- **What you will do**
Please transcribe the data that follows exactly as given, leaving out every picture.
** Information supplied follows **
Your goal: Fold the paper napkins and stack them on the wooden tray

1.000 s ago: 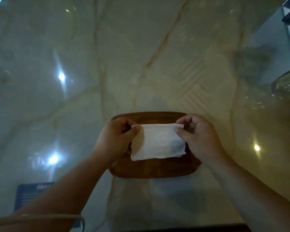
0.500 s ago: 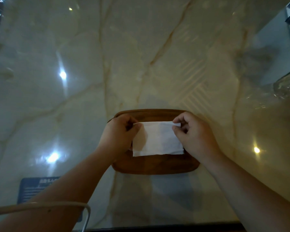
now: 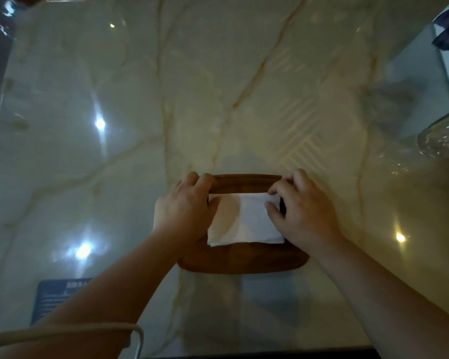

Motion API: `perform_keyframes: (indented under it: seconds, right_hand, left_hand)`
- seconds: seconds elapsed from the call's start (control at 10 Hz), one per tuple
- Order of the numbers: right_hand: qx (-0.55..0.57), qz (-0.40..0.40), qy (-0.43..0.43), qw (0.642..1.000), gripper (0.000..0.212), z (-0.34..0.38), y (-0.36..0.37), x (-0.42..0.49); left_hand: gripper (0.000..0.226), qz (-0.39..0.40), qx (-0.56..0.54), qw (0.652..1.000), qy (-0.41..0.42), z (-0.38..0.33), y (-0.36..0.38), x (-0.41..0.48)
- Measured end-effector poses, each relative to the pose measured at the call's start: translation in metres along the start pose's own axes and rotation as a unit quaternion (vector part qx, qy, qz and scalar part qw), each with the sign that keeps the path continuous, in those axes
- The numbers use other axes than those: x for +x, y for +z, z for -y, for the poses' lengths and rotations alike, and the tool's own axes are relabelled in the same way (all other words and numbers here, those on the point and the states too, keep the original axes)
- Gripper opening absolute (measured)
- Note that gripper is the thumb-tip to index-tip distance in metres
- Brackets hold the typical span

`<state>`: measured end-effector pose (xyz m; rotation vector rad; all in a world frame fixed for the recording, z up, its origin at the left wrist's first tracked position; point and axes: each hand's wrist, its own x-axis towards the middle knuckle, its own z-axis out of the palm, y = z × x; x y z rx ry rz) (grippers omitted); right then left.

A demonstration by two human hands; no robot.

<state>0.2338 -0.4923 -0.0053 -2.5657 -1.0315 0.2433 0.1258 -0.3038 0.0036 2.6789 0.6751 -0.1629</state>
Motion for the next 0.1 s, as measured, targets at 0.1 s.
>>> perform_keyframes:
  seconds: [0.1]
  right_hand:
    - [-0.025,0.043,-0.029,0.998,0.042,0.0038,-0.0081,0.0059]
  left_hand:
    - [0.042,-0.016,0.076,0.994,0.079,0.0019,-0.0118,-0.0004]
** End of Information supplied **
- **Finished exercise**
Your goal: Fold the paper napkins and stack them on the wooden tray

1.000 s ago: 
0.500 s ago: 
now: 

Motion API: `perform_keyframes: (indented under it: seconds, right_hand, left_hand)`
- seconds: seconds elapsed from the call's start (control at 10 Hz), one per tuple
- Order of the numbers: right_hand: qx (-0.55..0.57), qz (-0.40..0.40), qy (-0.43..0.43), qw (0.642..1.000), gripper (0.000..0.212), z (-0.34..0.38), y (-0.36..0.37), x (-0.42..0.49); left_hand: gripper (0.000..0.226), qz (-0.39..0.40), qx (-0.56..0.54), qw (0.652..1.000), qy (-0.41..0.42), z (-0.38..0.33), y (-0.36..0.38), x (-0.41..0.48)
- Measured end-effector poses, each relative to the pose measured at the call's start: translation in metres along the start pose's own axes and rotation as a unit quaternion (vector part qx, qy, qz and scalar part qw), each with the sign that keeps the path continuous, in those axes
- The numbers use other axes than those: x for +x, y for +z, z for -y, for the poses' lengths and rotations alike, and the tool's own axes are relabelled in the same way (all other words and numbers here, those on the point and the states too, keep the original axes)
- Gripper opening absolute (measured)
- Note that gripper is the thumb-tip to index-tip distance in metres
- Brackets hold the typical span

`<state>`: measured end-effector pose (xyz m; rotation vector rad; all in a world frame fixed for the recording, z up, its origin at the left wrist's first tracked position; point and axes: each hand's wrist, its own x-axis towards the middle knuckle, its own z-axis out of the palm, y = z × x; x y z rx ry rz) (grippers omitted); right then left.

A demonstration by two human hands; no robot.

<state>0.2338 -0.4923 -0.0053 -2.5657 -1.0315 0.2433 0.1258 -0.3038 0.0036 2.6789 0.6751 -0.1629</state>
Motion for the next 0.1 s, as measured, targets at 0.1 s.
>>> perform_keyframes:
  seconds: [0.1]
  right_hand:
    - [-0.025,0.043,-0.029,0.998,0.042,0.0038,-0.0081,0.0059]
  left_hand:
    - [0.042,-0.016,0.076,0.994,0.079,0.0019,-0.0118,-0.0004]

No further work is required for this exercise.